Computer Science Graduate Seminar

Friday, September 24, 2021, 9:00am

Video Object Segmentation and Tracking



Video Object Segmentation (VOS) is the computer vision task of segmenting generic objects in a video given their ground truth segmentation masks in the first frame. Strongly related are the tasks of single-object tracking (SOT) and multi-object tracking (MOT), where one or multiple objects need to be tracked on a bounding box level. All these tasks
are highly related and have important applications like autonomous driving and video editing. At the same time, all of these tasks remain very challenging till today. In this talk, we present our work on VOS, MOT, and SOT.

Firstly, we present a VOS method, FEELVOS, which follows the feature embedding-learning paradigm. FEELVOS is one of the first VOS methods which use a feature embedding as internal guidance of a convolutional network and learn the embedding end-to-end with a segmentation loss. Following this approach, FEELVOS achieves strong results while being fast and not requiring test-time fine-tuning. This feature embedding-learning paradigm together with end-to-end learning has by now become the dominating approach for VOS.

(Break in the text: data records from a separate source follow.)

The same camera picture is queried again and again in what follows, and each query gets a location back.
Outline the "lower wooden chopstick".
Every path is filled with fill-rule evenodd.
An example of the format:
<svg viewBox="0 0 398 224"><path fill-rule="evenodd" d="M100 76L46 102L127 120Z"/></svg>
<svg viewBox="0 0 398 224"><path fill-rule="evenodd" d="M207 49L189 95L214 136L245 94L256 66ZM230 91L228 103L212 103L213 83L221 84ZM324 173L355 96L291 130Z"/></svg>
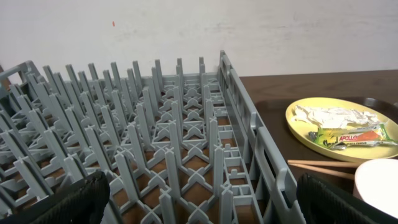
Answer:
<svg viewBox="0 0 398 224"><path fill-rule="evenodd" d="M290 165L294 166L294 167L303 168L303 169L306 169L306 170L312 170L312 171L323 173L323 174L328 174L328 175L333 175L333 176L336 176L336 177L341 177L341 178L344 178L344 179L354 180L354 174L349 174L349 173L345 173L345 172L325 169L325 168L321 168L321 167L309 166L309 165L304 165L304 164L290 164Z"/></svg>

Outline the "dark brown serving tray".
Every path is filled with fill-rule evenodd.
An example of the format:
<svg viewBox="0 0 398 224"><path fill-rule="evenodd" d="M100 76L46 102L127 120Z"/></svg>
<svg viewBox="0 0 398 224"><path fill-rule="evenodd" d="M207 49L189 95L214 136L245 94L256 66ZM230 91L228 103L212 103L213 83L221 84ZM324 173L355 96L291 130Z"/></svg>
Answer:
<svg viewBox="0 0 398 224"><path fill-rule="evenodd" d="M359 103L361 105L367 106L371 109L375 109L377 112L381 112L388 118L391 118L397 123L397 107L393 104L387 103L385 101L376 100L373 98L365 97L348 97L343 98L344 100L352 101L354 103ZM265 125L267 126L272 138L274 139L280 153L287 162L288 160L308 160L308 161L337 161L330 157L321 155L303 143L301 143L292 132L289 130L287 120L285 118L285 111L291 103L297 99L289 100L264 100L256 103L256 108L261 115L261 118ZM308 172L310 174L315 174L320 178L338 186L339 188L353 193L354 181L344 179L341 177L335 177L328 174L322 174L312 170L306 170L299 167L289 166L290 171L296 180L299 177ZM354 174L354 168L344 168L344 167L324 167L327 169L336 168L336 170L341 172L347 172Z"/></svg>

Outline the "wooden chopstick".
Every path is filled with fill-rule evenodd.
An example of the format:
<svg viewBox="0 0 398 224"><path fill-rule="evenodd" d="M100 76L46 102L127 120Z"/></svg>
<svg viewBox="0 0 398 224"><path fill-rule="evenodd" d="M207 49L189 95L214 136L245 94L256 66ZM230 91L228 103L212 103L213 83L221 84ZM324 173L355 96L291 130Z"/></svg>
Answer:
<svg viewBox="0 0 398 224"><path fill-rule="evenodd" d="M349 174L349 173L345 173L345 172L325 169L325 168L321 168L321 167L309 166L309 165L304 165L304 164L290 164L290 165L294 166L294 167L303 168L303 169L306 169L306 170L312 170L312 171L323 173L323 174L328 174L328 175L333 175L333 176L336 176L336 177L341 177L341 178L344 178L344 179L354 180L354 174Z"/></svg>
<svg viewBox="0 0 398 224"><path fill-rule="evenodd" d="M289 164L301 164L309 166L325 166L325 167L359 167L358 162L341 162L341 161L305 161L305 160L288 160Z"/></svg>

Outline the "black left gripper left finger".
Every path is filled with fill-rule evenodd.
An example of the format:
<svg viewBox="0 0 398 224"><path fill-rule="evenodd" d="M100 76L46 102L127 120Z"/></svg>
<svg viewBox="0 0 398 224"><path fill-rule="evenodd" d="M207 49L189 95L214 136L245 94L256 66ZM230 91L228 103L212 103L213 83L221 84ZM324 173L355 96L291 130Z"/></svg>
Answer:
<svg viewBox="0 0 398 224"><path fill-rule="evenodd" d="M6 224L99 224L109 202L106 175L97 171L71 184L1 223Z"/></svg>

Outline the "upper wooden chopstick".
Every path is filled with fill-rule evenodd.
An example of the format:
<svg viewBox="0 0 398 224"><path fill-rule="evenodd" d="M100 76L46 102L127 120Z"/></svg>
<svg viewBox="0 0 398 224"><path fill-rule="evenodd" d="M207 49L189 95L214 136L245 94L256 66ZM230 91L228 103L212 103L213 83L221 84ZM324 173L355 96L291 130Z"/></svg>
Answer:
<svg viewBox="0 0 398 224"><path fill-rule="evenodd" d="M358 162L341 162L341 161L305 161L305 160L288 160L289 164L301 164L309 166L325 166L325 167L359 167Z"/></svg>

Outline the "grey plastic dish rack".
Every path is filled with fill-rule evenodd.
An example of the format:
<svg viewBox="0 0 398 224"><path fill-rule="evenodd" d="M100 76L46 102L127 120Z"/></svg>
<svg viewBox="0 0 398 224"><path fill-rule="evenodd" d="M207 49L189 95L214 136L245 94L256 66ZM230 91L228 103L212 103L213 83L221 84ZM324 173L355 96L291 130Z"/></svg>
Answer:
<svg viewBox="0 0 398 224"><path fill-rule="evenodd" d="M143 77L31 61L1 73L1 218L101 172L101 223L303 223L297 183L228 56L215 73Z"/></svg>

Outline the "green orange snack wrapper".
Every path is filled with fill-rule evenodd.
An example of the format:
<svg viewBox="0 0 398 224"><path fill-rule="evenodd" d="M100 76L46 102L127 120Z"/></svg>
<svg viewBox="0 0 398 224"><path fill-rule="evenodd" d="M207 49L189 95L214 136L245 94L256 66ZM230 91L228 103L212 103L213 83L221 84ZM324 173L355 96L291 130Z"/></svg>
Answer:
<svg viewBox="0 0 398 224"><path fill-rule="evenodd" d="M397 145L397 141L389 137L384 124L354 129L318 128L317 132L309 132L308 135L312 142L330 150L343 151L351 146Z"/></svg>

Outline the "pink white bowl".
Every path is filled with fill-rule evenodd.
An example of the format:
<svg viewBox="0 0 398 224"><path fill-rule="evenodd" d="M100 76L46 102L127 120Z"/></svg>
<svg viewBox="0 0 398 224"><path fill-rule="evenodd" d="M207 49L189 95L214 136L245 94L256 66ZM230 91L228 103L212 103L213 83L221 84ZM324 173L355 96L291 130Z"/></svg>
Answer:
<svg viewBox="0 0 398 224"><path fill-rule="evenodd" d="M397 218L397 159L362 163L354 175L353 195Z"/></svg>

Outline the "yellow round plate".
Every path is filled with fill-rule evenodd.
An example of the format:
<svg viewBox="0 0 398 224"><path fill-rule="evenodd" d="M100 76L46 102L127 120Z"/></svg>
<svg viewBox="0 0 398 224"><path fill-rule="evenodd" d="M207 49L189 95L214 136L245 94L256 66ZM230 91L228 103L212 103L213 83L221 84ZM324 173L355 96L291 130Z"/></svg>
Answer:
<svg viewBox="0 0 398 224"><path fill-rule="evenodd" d="M336 98L304 98L285 112L289 129L311 150L348 162L397 156L397 123L367 106Z"/></svg>

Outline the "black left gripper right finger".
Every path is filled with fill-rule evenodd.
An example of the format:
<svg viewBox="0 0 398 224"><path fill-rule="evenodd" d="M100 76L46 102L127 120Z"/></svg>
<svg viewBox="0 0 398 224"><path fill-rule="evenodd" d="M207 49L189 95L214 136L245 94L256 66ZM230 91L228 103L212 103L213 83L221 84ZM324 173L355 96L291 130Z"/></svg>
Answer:
<svg viewBox="0 0 398 224"><path fill-rule="evenodd" d="M296 196L307 223L397 223L397 218L308 173L297 181Z"/></svg>

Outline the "white tissue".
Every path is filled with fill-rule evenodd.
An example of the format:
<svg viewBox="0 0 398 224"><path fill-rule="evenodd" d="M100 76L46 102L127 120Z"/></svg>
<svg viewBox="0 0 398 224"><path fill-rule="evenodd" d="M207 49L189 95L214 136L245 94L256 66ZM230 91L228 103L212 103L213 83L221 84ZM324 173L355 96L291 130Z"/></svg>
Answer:
<svg viewBox="0 0 398 224"><path fill-rule="evenodd" d="M340 128L350 126L373 126L381 123L376 114L344 108L320 108L297 105L292 121L303 121L319 128Z"/></svg>

We further extend the popular MOT task to Multi-Object Tracking and Segmentation (MOTS) by requiring methods to also produce segmentation masks. We propose a semi-automatic labeling method and use it to annotate two existing MOT datasets with masks. We release the resulting KITTI MOTS and the MOTSChallenge benchmarks together with new evaluation measures and a baseline method. Additionally, we promote the new MOTS task by hosting a workshop challenge. MOTS is a step towards bringing the communities of VOS and MOT together to facilitate further exchange of ideas.

Finally, we present Siam R-CNN, a Siamese re-detection architecture based on Faster R-CNN, to tackle the task of long-term single-object tracking. In contrast to most previous long-term tracking approaches, Siam R-CNN performs re-detection on the whole image instead of a local window, allowing it to recover after losing the object of interest. Additionally, we propose a tracklet dynamic programming (TDPA) algorithm to incorporate spatio-temporal context into Siam R-CNN. Siam R-CNN produces strong results for SOT and VOS, and performs especially well for long-term tracking.


The computer science lecturers invite interested people to join.